Kristan Marvell questions humankind’s use of natural, organic forms in its designs and construction in his dimly lit installation “Requisite Columns.” The sturdy-looking, wood-like beams that seem to come out of or hold up the roof are actually made from Styrofoam he carved and painted.

In exploring the artist’s role in society, Richard Turner created “I Was Hitler’s Curator.” Reading about the art of the Third Reich, Turner learned that Hitler had planned a grand museum to house the works his Nazi regime had commissioned, purchased and stolen.

Taking the role of Hitler’s curator and architect, Turner has drawn an imaginary floor plan for this museum, which is in the form of the words, Kunst Halle (Art Hall). The artwork titles and artists listed in the drawings were taken from books about the art of the Third Reich.

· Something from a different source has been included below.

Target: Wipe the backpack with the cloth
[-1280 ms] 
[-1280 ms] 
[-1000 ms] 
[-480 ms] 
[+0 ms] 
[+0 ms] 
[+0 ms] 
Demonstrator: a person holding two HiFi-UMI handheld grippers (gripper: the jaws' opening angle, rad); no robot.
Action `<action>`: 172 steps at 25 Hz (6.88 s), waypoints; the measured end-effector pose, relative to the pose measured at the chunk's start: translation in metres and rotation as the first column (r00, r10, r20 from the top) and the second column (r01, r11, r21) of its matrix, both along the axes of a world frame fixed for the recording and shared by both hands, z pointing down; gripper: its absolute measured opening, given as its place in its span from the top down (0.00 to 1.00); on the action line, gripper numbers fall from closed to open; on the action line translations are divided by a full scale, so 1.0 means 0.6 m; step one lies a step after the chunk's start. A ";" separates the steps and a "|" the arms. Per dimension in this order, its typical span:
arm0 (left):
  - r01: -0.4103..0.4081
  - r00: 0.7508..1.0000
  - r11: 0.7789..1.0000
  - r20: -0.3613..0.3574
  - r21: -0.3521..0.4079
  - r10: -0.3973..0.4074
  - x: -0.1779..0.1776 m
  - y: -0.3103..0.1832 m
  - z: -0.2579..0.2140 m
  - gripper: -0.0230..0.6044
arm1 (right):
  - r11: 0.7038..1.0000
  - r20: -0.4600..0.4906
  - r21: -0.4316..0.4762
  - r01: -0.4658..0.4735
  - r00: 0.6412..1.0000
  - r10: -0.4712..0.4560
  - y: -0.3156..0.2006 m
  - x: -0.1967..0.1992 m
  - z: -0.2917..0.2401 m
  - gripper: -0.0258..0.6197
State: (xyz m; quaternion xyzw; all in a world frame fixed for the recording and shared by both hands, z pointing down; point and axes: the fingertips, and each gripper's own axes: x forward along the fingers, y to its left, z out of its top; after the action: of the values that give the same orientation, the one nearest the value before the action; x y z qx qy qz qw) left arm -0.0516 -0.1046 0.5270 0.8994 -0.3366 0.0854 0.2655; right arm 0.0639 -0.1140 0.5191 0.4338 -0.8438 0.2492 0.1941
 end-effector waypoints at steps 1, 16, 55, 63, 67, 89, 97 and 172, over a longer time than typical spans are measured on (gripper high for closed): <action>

Turner writes: “The piece poses the question, What would I have done had I been an artist in Hitler’s Germany? Would I have resisted enlistment in the National Socialist enterprise and been persecuted or driven into exile, or would I have allowed myself to become co-opted by the state like the artists whose names and works make up this drawing?”

Also in the show is photographic work by Jody Zellen.

WHERE AND WHEN

What: “Artists and Architecture.”

Location: Artspace Gallery, 21800 Oxnard St., Woodland Hills.

Hours: Noon to 5 p.m. Tuesdays through Saturdays. Ends June 25. Also: “Conversations with the Artists,” 1:30 p.m. May 28.